Prasad V Potluri Siddhartha Institute of Technology
- Other names: PVPSIT, PVP Siddhartha Institute of Technology
- Established: 1998; 28 years ago
- Chairperson: Sri N. Venkateswarlu
- President: Dr. C. NageswaraRao
- Principal: Dr K. Sivaji Babu
- Location: Kanuru, Vijayawada, Andhra Pradesh, India
- Campus: 19.98 acres (8.09 ha);
- Website: pvpsit.ac.in

= Prasad V. Potluri Siddhartha Institute of Technology =

Higher education institution in Andhra Pradesh, India

Prasad V. Potluri Siddhartha Institute of Technology, established in 1988, is a higher educational and self-financed institution located in Kanuru, NTR District, Vijayawada, Andhra Pradesh, India. It offers several higher educational courses like Bachelor of Technology and Master of Business Administration.
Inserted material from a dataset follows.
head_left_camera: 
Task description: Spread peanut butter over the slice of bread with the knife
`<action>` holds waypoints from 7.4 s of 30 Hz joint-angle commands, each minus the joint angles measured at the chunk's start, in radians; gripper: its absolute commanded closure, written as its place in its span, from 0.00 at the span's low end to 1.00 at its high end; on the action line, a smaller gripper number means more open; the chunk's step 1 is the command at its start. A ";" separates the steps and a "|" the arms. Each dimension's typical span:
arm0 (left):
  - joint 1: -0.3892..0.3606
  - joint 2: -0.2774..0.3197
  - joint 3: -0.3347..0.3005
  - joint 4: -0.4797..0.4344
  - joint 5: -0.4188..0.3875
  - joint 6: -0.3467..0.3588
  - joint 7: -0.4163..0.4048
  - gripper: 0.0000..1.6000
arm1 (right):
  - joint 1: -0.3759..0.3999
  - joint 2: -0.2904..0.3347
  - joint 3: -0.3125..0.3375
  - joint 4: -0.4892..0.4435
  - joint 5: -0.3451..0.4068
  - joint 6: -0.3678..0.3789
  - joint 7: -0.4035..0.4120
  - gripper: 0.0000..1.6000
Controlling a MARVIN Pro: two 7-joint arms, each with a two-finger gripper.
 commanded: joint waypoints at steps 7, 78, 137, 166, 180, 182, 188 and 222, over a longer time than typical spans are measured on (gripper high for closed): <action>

==History and establishment==
The college was established in 1988. It was built using 19.98 acres of land. The college is sponsored by Siddhartha Academy of General and Technical Education, the organization that runs 18 educational institutions under it. It is Autonomous and approved by the All India Council for Technical Education (AICTE). It is permanently affiliated to Jawaharlal Nehru Technological University, Kakinada (JNTUK).

==Accreditations==
The institution is accredited by the National Accreditation and Assessment Council with A+ grade. It is also accredited by the National Board of Accreditation (NBA) for all its undergraduate education programs. It is also an ISO 9001-2015 certified institution and provides quality standards to all its students. UGC has also accorded 2f/12B status.

==Achievements==
The students of the institute secured the 2nd runner up position at the Smart India Hackathon, 2019. It is also declared as one of the nodal centres of Smart India Hackathon 2023.

==Facilities==
PVPSIT provides a variety of facilities to enhance the student experience, including a central library, hostel, sports and games areas, gym, and internet access. The campus also features an auditorium, yoga and meditation areas, and a stationery store for students convenience.